G-CSF (filgrastim) as an adjunct to MOPP/ABVD therapy in Hodgkin's disease.

作者信息

Gustavsson A

机构信息

Department of Oncology, University Hospital, Lund, Sweden.

出版信息

Acta Oncol. 1997;36(5):483-8. doi: 10.3109/02841869709001303.
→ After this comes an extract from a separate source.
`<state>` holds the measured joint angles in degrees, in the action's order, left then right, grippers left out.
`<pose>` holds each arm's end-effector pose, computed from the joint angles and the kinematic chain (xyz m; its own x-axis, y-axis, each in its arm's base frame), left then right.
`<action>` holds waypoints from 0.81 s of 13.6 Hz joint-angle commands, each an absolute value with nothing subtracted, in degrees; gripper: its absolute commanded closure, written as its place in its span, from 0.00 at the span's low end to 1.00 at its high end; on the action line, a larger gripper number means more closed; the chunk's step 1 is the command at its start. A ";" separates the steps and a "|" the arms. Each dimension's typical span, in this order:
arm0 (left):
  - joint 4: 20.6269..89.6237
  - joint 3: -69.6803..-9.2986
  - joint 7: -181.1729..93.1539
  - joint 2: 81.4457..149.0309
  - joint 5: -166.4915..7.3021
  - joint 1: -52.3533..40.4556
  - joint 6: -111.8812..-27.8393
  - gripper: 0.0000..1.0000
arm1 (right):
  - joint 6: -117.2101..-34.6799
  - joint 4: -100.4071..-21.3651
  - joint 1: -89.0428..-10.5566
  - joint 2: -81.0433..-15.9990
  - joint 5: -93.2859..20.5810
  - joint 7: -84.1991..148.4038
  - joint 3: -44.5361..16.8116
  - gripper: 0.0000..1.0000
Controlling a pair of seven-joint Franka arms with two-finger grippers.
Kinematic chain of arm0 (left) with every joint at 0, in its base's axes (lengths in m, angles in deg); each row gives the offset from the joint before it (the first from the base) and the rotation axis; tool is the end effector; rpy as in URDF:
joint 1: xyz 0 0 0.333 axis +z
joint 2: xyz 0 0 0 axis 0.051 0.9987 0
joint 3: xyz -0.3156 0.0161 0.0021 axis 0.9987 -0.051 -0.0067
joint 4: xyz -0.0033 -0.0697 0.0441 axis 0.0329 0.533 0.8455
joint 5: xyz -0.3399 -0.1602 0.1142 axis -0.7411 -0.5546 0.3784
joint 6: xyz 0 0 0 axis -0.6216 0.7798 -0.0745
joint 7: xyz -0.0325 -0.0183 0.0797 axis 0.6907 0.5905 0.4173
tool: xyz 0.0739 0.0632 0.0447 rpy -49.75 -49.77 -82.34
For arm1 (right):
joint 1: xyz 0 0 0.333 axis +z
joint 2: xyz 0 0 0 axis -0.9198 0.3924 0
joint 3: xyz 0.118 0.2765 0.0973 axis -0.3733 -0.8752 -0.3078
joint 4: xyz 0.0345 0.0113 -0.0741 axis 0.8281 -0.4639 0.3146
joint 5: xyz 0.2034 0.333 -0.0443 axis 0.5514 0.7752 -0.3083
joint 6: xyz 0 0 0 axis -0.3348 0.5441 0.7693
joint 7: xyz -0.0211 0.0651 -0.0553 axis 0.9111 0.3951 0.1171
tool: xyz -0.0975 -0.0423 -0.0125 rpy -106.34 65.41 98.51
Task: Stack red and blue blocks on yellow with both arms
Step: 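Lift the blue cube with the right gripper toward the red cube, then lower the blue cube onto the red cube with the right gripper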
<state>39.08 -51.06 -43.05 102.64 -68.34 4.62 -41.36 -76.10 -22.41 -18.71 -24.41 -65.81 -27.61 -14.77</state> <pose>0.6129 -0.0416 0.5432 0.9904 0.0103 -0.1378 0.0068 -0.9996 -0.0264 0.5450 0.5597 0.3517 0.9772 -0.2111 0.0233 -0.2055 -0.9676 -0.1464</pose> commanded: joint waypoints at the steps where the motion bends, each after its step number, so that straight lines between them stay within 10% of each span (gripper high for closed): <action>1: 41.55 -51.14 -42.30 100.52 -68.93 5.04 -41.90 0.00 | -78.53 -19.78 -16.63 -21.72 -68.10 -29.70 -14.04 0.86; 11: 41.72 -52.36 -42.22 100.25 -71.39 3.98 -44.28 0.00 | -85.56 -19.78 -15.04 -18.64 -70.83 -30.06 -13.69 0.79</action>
DOI:10.3109/02841869709001303
PMID:9292744
Abstract

The main objective of this study was to assess to what extent filgrastim (G-CSF, Amgen-Roche) can facilitate administration of the full dose intensity of MOPP/ABVD chemotherapy to patients with Hodgkin's disease. Sixteen patients with Hodgkin's disease were treated with MOPP/ABVD and filgrastim support between January 1992 and March 1994. Twenty-five patients treated with MOPP/ABVD 1987-1991 served as historical controls. The two groups were well matched for age, gender, stage, performance status and histological subgroups, but in the study group more patients had B-symptoms (p < 0.05). Dose intensity (DI) was calculated in mg/m2/week and the intended average dose was designated as 1. The planned average DI was reached by 8/16 patients in the study group but by only 1/25 in the control group (p < 0.001). The reasons for decreased DI in the study group were neutropenia (n = 5), thrombocytopenia (2 pts) and neurotoxicity (n = 1). In the control group the reason for decreased DI was neutropenia (n = 24). In the study group 15/16 patients achieved Complete Response (CR), 2/15 relapsed and 15/16 were surviving after a median follow-up 31 (6-48) months. In the control group 25/25 patients attained CR, 5/25 relapsed and 20/25 were surviving after a median follow up 67 (12-100) months. No severe toxicity was observed during filgrastim therapy. To conclude, the dose intensity during MOPP/ABVD therapy was significantly higher if filgrastim was administered, but the additional benefit that this confers remains to be determined. A large scale, retrospective analyses of treatment response and actual dose-intensity should help answer this question and give guidance as to if and when hematopoietic growth factors should be administered to patients with Hodgkin's disease.

摘要

本研究的主要目的是评估非格司亭(粒细胞集落刺激因子,安进 - 罗氏公司生产)在多大程度上能够帮助霍奇金病患者接受足剂量强度的MOPP/ABVD化疗。1992年1月至1994年3月期间,16例霍奇金病患者接受了MOPP/ABVD化疗及非格司亭支持治疗。1987 - 1991年期间接受MOPP/ABVD治疗的25例患者作为历史对照。两组在年龄、性别、分期、体能状态和组织学亚组方面匹配良好,但研究组中有更多患者出现B症状(p < 0.05)。剂量强度(DI)以mg/m²/周计算,预期平均剂量设定为1。研究组中8/16的患者达到了计划的平均DI,而对照组中只有1/25的患者达到(p < 0.001)。研究组中DI降低的原因是中性粒细胞减少(n = 5)、血小板减少(2例)和神经毒性(n = 1)。对照组中DI降低的原因是中性粒细胞减少(n = 24)。研究组中15/16的患者获得完全缓解(CR),2/15复发,15/16在中位随访31(6 - 48)个月后仍存活。对照组中25/25的患者达到CR,5/25复发,20/25在中位随访67(12 - 100)个月后仍存活。在非格司亭治疗期间未观察到严重毒性。总之,使用非格司亭时MOPP/ABVD治疗期间的剂量强度显著更高,但这种做法带来的额外益处仍有待确定。对治疗反应和实际剂量强度进行大规模回顾性分析应有助于回答这个问题,并为是否以及何时应给霍奇金病患者使用造血生长因子提供指导。